Local Backend

Purpose

The local backend is the single-process communication backend for Cobre. It provides a Communicator and SharedMemoryProvider implementation where all collective operations are identity operations (copy input to output) or no-ops (do nothing), formalizing the single-process mode previously described as prose exceptions in Hybrid Parallelism §1.0a. The local backend is always available – it requires no feature flag, no external dependencies, and no runtime configuration. It is the default fallback when no other backend is configured, as specified in the priority chain of Backend Registration and Selection §2.2. In single-feature builds with no communication features enabled, all collectives compile to zero instructions after inlining (Backend Registration and Selection §1.4).

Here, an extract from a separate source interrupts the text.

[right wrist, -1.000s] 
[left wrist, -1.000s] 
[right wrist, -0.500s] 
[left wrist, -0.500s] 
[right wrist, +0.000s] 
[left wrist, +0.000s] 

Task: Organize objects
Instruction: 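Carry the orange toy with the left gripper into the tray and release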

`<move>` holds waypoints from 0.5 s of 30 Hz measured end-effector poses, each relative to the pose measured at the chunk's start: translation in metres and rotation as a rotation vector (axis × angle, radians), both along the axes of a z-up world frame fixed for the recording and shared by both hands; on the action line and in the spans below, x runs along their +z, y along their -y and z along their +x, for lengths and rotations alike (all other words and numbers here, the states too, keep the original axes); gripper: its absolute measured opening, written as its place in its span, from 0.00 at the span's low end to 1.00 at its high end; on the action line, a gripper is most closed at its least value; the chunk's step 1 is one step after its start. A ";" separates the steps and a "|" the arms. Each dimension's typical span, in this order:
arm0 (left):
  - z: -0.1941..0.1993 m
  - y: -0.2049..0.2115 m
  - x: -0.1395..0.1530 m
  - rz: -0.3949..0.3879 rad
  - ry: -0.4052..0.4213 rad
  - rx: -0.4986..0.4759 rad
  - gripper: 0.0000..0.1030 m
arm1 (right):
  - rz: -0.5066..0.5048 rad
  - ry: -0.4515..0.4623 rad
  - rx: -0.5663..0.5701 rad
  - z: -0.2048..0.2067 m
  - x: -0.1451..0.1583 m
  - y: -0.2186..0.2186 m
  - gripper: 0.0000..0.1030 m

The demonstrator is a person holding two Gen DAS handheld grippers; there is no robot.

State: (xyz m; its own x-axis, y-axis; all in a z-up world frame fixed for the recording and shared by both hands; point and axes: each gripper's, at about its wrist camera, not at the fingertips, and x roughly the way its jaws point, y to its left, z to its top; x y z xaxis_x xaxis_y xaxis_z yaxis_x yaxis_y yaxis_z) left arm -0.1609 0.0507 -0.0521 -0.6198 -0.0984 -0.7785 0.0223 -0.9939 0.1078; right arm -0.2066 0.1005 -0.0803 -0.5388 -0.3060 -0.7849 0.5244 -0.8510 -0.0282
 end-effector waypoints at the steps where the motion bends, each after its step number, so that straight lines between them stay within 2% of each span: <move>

1. Struct and Trait Implementation

1.1 Struct Definition

The LocalBackend struct is a zero-sized type (ZST). It holds no state because there is exactly one rank, no MPI communicator handles, no intra-node communicator, and no connection state. The ZST property means that LocalBackend occupies zero bytes at runtime and has no construction cost.

#![allow(unused)]
fn main() {
/// Single-process communication backend with identity collective semantics.
///
/// Zero-sized type with no runtime state. All collective operations are
/// identity copies or no-ops, compiling to zero instructions after inlining
/// in single-feature builds (see §1.2).
pub struct LocalBackend;
}

1.2 Communicator Trait Implementation

The impl Communicator for LocalBackend provides trivial implementations for all six trait methods. Each method satisfies the contracts defined in Communicator Trait §2 for the degenerate case of a single rank.

#![allow(unused)]
fn main() {
impl Communicator for LocalBackend {
    fn allgatherv<T: CommData>(
        &self,
        send: &[T],
        recv: &mut [T],
        counts: &[usize],
        displs: &[usize],
    ) -> Result<(), CommError> {
        // Validate: single rank requires exactly one count/displ entry.
        if counts.len() != 1 { return Err(CommError::InvalidBufferSize { .. }); }
        if displs.len() != 1 { return Err(CommError::InvalidBufferSize { .. }); }
        if send.len() != counts[0] { return Err(CommError::InvalidBufferSize { .. }); }
        if recv.len() < displs[0] + counts[0] { return Err(CommError::InvalidBufferSize { .. }); }
        // Identity copy: with one rank, displs=[0] and counts=[send.len()].
        recv[displs[0]..displs[0] + counts[0]].copy_from_slice(send);
        Ok(())
    }

    fn allreduce<T: CommData>(
        &self,
        send: &[T],
        recv: &mut [T],
        _op: ReduceOp,
    ) -> Result<(), CommError> {
        // Validate: buffer lengths must match and be non-empty.
        if send.len() != recv.len() { return Err(CommError::InvalidBufferSize { .. }); }
        if send.is_empty() { return Err(CommError::InvalidBufferSize { .. }); }
        // Identity copy: Sum(x) = Min(x) = Max(x) = x for a single operand.
        recv.copy_from_slice(send);
        Ok(())
    }

    fn broadcast<T: CommData>(
        &self,
        _buf: &mut [T],
        root: usize,
    ) -> Result<(), CommError> {
        // Validate: only root 0 is valid for a single-rank communicator.
        if root >= 1 { return Err(CommError::InvalidRoot { root, size: 1 }); }
        // No-op: the single rank is both sender and receiver.
        Ok(())
    }

    fn barrier(&self) -> Result<(), CommError> {
        // No-op: nothing to synchronize.
        Ok(())
    }

    fn rank(&self) -> usize {
        0
    }

    fn size(&self) -> usize {
        1
    }
}
}

Precondition validation: Unlike the ferrompi backend, the local backend validates buffer size preconditions and root rank arguments directly, returning appropriate errors:

allgatherv returns CommError::InvalidBufferSize if counts.len() != 1, displs.len() != 1, send.len() != counts[0], or recv.len() < displs[0] + counts[0].
allreduce returns CommError::InvalidBufferSize if send.len() != recv.len() or send.is_empty().
broadcast returns CommError::InvalidRoot if root >= 1 (the only valid root for a single-rank communicator is 0).
barrier returns Ok(()) unconditionally (no-op).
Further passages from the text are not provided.